95th ESA Annual Meeting (August 1 -- 6, 2010)

COS 118-9 - Size-dependent sex change can be the ESS when mortality is size-dependent, without any size advantage of reproduction

Friday, August 6, 2010: 10:50 AM
411, David L Lawrence Convention Center
Mollie E. Brooks, Department of Biology, University of Florida, Gainesville, FL and Yoh Iwasa, Department of Biology, Kyushu Univerity, Fukuoka, Japan
Background/Question/Methods   Sex change in fishes and terrestrial plants has been discussed mostly based on the size advantage model - reproductive rate increases with body size for at least one sex and differently between the sexes. The ESS is first to mature as the sex with the slower increase and then to switch to the sex with the faster increase in reproductive rate with size. Past theoretical studies show that size-dependent sex change is the ESS when mortality differs between sexes, or growth rate differs between sexes, but the reproductive rate increases with size in the same manner between sexes. However, size-dependent sex changing terrestrial plants often show size-independent reproductive success, presumably due to limited pollen delivery by pollinators. Can the observed size-dependent sex change pattern be the ESS in this case? To answer this question, we analyze a game model of size-dependent sex expression for terrestrial plants. We assume: (1) reproductive success is independent of size for both sexes; (2) mortality decreases with size in the same way for both sexes; (3) growth rates decrease at maturity, more for females than for males.

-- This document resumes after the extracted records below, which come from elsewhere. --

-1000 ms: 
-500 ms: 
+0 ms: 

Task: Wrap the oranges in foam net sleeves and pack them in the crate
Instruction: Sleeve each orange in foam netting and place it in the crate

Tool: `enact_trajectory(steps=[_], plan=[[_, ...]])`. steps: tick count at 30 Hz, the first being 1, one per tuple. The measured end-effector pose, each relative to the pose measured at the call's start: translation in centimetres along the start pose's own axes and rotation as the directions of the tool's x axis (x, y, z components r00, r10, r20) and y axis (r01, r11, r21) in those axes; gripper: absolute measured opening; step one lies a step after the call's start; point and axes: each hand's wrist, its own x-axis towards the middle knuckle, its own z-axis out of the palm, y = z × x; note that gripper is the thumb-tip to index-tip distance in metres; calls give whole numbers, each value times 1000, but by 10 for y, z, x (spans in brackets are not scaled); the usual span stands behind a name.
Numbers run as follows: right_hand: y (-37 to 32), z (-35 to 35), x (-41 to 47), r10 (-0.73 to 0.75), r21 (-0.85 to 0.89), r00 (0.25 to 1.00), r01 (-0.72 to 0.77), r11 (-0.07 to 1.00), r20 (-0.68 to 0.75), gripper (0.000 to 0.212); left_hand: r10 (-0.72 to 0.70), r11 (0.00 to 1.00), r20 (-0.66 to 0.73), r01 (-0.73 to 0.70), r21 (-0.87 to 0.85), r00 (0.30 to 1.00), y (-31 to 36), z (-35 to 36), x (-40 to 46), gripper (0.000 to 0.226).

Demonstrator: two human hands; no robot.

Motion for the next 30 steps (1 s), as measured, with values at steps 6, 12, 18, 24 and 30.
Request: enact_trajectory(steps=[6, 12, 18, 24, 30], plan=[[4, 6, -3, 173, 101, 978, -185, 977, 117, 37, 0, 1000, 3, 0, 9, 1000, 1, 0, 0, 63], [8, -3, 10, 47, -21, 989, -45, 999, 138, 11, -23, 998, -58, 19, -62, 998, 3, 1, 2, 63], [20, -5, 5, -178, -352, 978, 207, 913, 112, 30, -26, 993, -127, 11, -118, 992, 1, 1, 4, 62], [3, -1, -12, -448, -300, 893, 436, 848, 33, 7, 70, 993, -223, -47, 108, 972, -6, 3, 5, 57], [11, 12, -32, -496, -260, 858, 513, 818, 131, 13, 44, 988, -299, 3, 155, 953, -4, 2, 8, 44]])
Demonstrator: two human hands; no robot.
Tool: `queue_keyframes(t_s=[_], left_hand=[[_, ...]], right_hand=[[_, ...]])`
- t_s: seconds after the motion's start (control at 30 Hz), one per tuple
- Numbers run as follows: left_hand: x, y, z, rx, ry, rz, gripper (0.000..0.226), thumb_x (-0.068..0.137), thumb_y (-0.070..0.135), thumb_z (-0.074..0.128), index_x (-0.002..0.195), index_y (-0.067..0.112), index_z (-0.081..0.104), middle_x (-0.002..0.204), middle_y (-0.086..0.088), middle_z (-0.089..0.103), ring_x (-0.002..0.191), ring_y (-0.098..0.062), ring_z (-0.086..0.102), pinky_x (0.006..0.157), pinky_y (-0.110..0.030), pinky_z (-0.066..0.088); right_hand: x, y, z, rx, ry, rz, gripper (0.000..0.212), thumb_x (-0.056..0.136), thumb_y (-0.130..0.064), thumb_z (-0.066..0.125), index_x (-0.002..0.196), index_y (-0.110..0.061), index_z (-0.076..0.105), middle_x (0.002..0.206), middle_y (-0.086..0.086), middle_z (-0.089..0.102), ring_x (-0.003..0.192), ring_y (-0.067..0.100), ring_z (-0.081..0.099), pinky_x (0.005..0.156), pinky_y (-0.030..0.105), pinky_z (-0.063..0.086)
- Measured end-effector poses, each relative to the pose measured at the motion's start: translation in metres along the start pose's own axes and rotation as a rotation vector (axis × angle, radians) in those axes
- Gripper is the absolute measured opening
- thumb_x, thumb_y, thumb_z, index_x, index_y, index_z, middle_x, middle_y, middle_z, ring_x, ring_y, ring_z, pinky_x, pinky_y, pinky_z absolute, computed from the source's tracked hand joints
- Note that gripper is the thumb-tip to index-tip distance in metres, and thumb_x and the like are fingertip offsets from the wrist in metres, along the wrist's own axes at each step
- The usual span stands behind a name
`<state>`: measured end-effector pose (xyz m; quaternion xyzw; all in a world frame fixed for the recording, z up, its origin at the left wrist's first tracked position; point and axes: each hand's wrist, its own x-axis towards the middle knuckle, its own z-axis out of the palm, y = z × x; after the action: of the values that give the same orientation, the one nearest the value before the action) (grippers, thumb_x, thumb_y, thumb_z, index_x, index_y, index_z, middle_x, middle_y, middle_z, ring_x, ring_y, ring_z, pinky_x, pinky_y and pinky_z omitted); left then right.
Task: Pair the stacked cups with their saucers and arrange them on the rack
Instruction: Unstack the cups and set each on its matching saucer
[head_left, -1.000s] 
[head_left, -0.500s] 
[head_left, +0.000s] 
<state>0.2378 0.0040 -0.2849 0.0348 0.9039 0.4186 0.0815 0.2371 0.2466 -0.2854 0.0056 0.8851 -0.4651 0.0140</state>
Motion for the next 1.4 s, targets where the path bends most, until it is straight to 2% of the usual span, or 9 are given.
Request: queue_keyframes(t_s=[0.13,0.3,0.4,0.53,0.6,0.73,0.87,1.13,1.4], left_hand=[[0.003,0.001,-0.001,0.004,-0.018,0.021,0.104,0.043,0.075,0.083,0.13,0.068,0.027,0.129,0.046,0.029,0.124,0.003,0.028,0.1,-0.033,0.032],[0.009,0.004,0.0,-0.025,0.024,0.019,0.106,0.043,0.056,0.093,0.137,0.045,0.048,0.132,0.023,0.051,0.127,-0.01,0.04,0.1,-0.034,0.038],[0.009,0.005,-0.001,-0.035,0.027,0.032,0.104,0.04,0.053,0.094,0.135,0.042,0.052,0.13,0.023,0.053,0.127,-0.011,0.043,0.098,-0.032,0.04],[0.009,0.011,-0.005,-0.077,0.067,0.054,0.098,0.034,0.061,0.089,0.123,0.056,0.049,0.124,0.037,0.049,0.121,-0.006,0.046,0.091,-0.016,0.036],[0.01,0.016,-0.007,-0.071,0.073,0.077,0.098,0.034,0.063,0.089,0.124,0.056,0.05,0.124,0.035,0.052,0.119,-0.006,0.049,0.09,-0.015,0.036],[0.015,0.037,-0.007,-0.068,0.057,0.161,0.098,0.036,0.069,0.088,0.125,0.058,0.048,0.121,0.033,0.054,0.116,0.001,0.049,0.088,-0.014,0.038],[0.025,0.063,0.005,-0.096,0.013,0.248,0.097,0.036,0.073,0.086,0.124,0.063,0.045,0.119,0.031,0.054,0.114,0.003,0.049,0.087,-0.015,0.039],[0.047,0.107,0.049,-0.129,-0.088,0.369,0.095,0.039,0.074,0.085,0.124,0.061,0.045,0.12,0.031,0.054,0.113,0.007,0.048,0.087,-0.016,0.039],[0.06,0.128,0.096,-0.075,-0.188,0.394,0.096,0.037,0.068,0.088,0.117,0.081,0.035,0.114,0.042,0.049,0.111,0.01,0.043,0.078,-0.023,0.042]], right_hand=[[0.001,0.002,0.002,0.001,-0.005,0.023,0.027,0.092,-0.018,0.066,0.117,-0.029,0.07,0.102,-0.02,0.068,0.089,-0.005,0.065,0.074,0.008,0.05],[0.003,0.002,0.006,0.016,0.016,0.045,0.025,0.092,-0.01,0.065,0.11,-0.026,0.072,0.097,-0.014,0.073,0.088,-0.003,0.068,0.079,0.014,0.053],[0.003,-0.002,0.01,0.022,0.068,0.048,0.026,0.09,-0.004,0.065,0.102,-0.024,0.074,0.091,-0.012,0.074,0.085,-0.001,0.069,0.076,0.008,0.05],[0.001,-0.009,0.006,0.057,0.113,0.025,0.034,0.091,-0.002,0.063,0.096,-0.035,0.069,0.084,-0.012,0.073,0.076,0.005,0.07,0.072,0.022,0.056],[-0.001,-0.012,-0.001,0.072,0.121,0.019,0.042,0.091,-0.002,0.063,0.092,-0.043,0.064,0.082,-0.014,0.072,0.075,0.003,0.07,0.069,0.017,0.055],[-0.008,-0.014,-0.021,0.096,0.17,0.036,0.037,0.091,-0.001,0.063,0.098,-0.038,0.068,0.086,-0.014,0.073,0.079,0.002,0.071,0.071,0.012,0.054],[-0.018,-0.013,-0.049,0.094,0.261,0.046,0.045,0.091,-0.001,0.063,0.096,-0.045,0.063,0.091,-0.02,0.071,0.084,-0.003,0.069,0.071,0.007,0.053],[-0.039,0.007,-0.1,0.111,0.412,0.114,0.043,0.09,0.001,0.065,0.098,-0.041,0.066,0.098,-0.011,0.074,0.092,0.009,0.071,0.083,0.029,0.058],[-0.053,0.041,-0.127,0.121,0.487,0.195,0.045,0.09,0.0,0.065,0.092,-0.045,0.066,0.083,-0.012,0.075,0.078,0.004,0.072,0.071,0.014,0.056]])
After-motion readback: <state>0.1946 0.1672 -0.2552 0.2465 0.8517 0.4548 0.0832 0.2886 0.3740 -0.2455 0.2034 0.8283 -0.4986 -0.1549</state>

Results/Conclusions   We demonstrate that the ESS is in fact size-dependent sex expression: small individuals are vegetative, intermediate sized individuals are male, and large individuals are females. These results support earlier theoretical work that predicts that size-dependent mortality is important in size-dependent sex allocation even when mortality rate is independent of sex. This could explain why some empirical study results do not fit predictions of simpler models; perhaps size-dependent mortality and growth need to be accounted for in addition to reproductive rates. Results of elasticity analyses offer explanations of why we see sex ratios of populations in poor environments to be even more biased toward the first sex relative to high quality environments; it could be due to either slower growth or higher mortality risk in poor quality sites.